Senate Republicans strip Trump ballroom funding from immigration bill
Republicans cut Trump’s ballroom money from the immigration bill after a rules clash and enough intraparty resistance to threaten the broader package. The vote exposed the limits of loyalty.

Senate Republicans removed up to $1 billion in White House ballroom-related security money from a major immigration enforcement bill on June 3, 2026, then pushed the revised package forward on a 53-46 party-line vote. The move spared a $72 billion reconciliation bill that would finance Department of Homeland Security immigration agencies, including Immigration and Customs Enforcement and Customs and Border Protection, through fiscal year 2029.
The decision was as much about arithmetic as it was about politics. Republicans held only 53 Senate seats, which left little room for defections if the bill needed to survive with some Democratic support. Senate leaders concluded the ballroom language risked derailing the larger measure both procedurally and politically, especially after Senate parliamentarian Elizabeth MacDonough ruled in May that the earlier version ran afoul of reconciliation rules under the Byrd Rule because it fell outside the Judiciary Committee’s jurisdiction.

The removed money had been folded into the security side of the bill for what the White House described as a response to an alleged assassination attempt against Donald Trump at the White House Correspondents’ Association Dinner at the Washington Hilton on April 25, 2026. Administration officials said only about $200 million of the request would have gone directly to the ballroom, with the rest earmarked for Secret Service upgrades. But several Republicans objected to using taxpayer money for the president’s East Wing project, and GOP leaders were bracing for a furious reaction from Trump if the funding disappeared.

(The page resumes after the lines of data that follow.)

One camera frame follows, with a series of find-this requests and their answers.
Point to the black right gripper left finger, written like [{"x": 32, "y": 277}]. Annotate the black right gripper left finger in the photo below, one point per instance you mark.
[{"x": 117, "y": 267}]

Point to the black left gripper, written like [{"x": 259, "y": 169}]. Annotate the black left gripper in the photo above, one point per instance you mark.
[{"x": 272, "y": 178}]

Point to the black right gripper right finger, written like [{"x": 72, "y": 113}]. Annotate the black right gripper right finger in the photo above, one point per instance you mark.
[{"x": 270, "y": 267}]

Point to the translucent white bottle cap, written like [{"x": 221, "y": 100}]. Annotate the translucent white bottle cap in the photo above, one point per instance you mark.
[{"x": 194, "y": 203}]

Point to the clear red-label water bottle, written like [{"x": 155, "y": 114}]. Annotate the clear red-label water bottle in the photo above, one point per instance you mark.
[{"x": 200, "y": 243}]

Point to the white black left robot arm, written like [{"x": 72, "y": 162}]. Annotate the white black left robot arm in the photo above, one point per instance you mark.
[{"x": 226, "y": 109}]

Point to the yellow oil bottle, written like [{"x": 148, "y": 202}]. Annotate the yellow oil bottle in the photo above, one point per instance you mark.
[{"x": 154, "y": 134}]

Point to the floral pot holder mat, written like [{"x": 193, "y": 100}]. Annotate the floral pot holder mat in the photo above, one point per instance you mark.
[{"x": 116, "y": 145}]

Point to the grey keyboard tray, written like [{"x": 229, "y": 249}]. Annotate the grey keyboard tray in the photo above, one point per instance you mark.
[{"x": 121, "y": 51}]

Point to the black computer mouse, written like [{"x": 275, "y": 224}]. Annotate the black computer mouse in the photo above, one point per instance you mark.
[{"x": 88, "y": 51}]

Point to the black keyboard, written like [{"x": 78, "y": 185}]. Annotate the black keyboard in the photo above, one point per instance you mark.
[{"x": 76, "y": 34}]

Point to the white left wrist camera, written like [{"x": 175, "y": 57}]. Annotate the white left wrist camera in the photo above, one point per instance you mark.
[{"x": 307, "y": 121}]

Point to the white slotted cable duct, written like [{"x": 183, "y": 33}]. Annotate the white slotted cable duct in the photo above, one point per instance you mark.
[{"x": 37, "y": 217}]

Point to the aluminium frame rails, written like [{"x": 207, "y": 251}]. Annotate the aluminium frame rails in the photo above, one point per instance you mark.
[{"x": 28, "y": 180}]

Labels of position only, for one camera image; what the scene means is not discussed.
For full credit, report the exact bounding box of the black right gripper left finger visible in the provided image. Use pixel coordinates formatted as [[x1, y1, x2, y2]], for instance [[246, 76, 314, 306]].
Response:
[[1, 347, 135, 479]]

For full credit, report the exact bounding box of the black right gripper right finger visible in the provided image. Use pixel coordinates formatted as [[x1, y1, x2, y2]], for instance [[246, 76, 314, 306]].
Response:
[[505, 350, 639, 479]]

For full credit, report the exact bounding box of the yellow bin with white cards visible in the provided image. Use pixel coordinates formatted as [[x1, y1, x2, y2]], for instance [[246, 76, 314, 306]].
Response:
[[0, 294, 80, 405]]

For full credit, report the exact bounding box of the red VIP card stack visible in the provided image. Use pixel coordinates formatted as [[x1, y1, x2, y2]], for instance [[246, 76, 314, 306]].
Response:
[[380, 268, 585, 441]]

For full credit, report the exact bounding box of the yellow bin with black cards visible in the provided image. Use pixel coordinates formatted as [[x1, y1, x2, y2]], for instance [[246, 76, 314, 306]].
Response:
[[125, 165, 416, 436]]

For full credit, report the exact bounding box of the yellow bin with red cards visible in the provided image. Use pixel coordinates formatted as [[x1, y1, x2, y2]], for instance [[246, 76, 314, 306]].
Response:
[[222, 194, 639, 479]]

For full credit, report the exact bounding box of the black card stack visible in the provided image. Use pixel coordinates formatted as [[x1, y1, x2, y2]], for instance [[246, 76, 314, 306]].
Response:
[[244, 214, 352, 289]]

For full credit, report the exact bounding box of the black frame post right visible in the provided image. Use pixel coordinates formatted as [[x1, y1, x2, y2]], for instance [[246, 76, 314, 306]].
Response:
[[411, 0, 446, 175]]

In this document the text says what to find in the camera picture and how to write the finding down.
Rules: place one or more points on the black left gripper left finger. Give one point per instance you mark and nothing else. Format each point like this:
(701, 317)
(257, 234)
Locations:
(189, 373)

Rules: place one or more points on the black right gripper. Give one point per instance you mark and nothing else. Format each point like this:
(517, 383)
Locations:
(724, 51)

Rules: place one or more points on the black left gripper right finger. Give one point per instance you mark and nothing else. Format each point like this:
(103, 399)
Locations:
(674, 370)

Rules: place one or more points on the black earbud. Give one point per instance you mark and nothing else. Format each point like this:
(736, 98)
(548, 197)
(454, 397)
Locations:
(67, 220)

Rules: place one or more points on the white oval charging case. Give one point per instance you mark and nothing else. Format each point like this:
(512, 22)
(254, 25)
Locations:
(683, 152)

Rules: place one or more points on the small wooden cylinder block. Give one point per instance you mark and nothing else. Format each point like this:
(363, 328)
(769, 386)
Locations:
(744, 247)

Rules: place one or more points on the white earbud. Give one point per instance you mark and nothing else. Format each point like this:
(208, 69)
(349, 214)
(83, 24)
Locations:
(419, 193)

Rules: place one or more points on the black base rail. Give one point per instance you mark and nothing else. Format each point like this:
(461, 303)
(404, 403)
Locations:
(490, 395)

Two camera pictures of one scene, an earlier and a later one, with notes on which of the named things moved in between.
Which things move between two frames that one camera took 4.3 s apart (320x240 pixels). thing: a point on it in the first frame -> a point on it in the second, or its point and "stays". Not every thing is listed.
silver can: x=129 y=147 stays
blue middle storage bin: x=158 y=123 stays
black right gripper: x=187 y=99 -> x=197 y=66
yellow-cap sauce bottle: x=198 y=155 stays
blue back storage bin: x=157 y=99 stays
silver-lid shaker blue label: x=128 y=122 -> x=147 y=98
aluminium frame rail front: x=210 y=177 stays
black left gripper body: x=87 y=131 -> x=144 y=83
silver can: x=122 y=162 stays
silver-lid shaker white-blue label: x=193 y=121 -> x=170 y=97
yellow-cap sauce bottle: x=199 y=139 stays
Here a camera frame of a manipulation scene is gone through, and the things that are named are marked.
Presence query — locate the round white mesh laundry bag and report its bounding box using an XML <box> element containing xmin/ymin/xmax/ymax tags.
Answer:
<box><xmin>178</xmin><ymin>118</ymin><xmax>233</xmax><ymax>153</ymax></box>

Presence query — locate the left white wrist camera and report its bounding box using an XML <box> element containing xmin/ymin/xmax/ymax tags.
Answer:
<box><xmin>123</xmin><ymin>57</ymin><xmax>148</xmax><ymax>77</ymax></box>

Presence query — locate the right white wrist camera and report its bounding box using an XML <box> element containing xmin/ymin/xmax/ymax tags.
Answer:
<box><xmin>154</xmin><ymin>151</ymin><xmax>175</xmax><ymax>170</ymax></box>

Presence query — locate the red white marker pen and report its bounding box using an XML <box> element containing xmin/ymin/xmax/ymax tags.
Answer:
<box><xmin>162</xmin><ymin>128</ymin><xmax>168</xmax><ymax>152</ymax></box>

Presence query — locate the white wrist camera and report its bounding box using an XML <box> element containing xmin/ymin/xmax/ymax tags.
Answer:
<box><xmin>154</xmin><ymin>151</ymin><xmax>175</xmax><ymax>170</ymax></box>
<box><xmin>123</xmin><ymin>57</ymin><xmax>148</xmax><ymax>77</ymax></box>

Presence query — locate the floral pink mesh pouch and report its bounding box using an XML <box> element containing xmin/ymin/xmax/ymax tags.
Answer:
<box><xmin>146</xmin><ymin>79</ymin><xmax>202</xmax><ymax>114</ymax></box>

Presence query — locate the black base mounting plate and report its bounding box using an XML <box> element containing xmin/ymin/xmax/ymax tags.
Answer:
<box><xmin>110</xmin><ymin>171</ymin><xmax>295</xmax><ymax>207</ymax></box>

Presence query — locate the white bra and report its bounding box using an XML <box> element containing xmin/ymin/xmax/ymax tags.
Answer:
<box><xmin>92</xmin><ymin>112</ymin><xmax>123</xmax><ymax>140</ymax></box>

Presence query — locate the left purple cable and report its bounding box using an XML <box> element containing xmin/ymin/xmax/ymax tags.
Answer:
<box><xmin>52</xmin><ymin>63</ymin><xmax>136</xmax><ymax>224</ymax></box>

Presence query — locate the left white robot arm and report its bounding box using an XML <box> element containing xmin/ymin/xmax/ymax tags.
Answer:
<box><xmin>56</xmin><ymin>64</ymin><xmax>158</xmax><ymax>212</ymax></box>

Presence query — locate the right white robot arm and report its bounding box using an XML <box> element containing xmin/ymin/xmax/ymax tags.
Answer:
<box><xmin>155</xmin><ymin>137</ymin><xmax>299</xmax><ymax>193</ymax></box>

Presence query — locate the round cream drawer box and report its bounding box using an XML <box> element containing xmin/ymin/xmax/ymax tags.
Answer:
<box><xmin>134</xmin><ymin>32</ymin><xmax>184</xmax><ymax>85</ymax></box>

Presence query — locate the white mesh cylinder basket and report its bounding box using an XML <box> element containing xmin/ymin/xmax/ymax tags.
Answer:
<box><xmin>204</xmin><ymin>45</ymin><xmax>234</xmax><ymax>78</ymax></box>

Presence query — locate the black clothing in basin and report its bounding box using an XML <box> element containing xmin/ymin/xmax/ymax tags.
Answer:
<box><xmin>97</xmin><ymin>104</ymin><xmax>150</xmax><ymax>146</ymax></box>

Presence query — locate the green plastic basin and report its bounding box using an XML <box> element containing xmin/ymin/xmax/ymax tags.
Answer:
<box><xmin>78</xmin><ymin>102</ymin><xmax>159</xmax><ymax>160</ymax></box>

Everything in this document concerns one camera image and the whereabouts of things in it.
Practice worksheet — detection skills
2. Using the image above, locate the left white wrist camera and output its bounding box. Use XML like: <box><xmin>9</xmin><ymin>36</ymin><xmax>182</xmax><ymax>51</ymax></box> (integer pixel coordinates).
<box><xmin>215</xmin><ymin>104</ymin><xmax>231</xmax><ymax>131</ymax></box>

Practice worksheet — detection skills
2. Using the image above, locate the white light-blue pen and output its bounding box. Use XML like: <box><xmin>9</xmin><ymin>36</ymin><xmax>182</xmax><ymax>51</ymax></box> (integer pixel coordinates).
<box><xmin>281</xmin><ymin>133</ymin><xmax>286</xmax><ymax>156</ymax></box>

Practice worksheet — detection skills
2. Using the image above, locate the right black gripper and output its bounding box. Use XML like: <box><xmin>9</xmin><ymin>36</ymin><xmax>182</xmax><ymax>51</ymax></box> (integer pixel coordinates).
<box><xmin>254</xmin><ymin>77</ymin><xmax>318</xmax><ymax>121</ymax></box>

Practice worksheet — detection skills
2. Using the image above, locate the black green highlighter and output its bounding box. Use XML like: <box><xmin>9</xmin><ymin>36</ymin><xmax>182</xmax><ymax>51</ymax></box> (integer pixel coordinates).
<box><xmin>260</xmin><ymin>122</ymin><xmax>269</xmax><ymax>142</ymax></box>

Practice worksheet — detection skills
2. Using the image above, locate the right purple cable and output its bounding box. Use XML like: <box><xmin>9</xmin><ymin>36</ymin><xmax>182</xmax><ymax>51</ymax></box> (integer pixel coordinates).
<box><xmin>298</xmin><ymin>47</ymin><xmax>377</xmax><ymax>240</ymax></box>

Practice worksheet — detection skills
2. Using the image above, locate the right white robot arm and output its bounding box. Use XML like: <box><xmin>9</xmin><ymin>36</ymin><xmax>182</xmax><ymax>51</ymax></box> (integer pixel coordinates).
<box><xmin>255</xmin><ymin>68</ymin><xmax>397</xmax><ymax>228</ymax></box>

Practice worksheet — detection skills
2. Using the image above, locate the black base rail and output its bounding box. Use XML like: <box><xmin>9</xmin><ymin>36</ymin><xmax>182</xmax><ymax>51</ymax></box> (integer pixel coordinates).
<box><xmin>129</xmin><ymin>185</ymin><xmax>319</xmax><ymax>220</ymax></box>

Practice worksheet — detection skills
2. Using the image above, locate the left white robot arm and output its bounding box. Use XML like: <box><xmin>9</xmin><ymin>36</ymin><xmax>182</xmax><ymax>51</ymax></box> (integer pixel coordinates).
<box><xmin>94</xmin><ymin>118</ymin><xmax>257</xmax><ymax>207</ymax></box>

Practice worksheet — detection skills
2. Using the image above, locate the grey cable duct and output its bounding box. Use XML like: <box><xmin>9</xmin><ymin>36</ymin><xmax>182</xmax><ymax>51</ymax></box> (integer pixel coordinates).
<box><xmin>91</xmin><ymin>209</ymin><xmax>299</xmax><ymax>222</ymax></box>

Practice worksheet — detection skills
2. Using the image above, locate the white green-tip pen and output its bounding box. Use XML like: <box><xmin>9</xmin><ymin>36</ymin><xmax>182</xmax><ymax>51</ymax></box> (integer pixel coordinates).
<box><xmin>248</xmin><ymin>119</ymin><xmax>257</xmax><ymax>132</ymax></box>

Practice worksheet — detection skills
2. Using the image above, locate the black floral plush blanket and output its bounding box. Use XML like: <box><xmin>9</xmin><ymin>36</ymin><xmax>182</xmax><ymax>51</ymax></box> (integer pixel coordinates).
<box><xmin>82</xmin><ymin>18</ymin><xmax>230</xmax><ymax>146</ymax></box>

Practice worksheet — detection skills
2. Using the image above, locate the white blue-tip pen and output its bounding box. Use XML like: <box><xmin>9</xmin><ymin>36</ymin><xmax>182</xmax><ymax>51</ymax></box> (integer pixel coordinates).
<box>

The fight over the ballroom came on top of an earlier intraparty collision over a separate Justice Department “anti-weaponization fund.” The U.S. Department of Justice announced a $1.776 billion compensation fund on May 18, 2026, to hear claims from people alleging harm from government overreach, including Trump allies, before acting Attorney General Todd Blanche later told Congress the department was not moving forward with it. That dispute had already slowed the immigration bill, underscoring how quickly reconciliation can become a battleground for unrelated White House priorities.
Trump has promoted the ballroom as a major modernization of the White House complex. The White House says the State Ballroom would be about 90,000 square feet, seat 650 people, cost about $200 million and begin in September 2025, replacing the East Wing, which was built in 1902 and later modified, including a second story added in 1942. The East Wing fight now stands as an early test of whether Senate Republicans will police Trump’s spending ambitions when those ambitions collide with budget rules, and whether loyalty still has limits in a narrow chamber.
This article was produced by Prism’s automated news system from verified source data, official records, and press releases, then run through automated quality and moderation checks before publishing. The system is built and supervised by the people who set the standards it runs under. Read our full AI policy.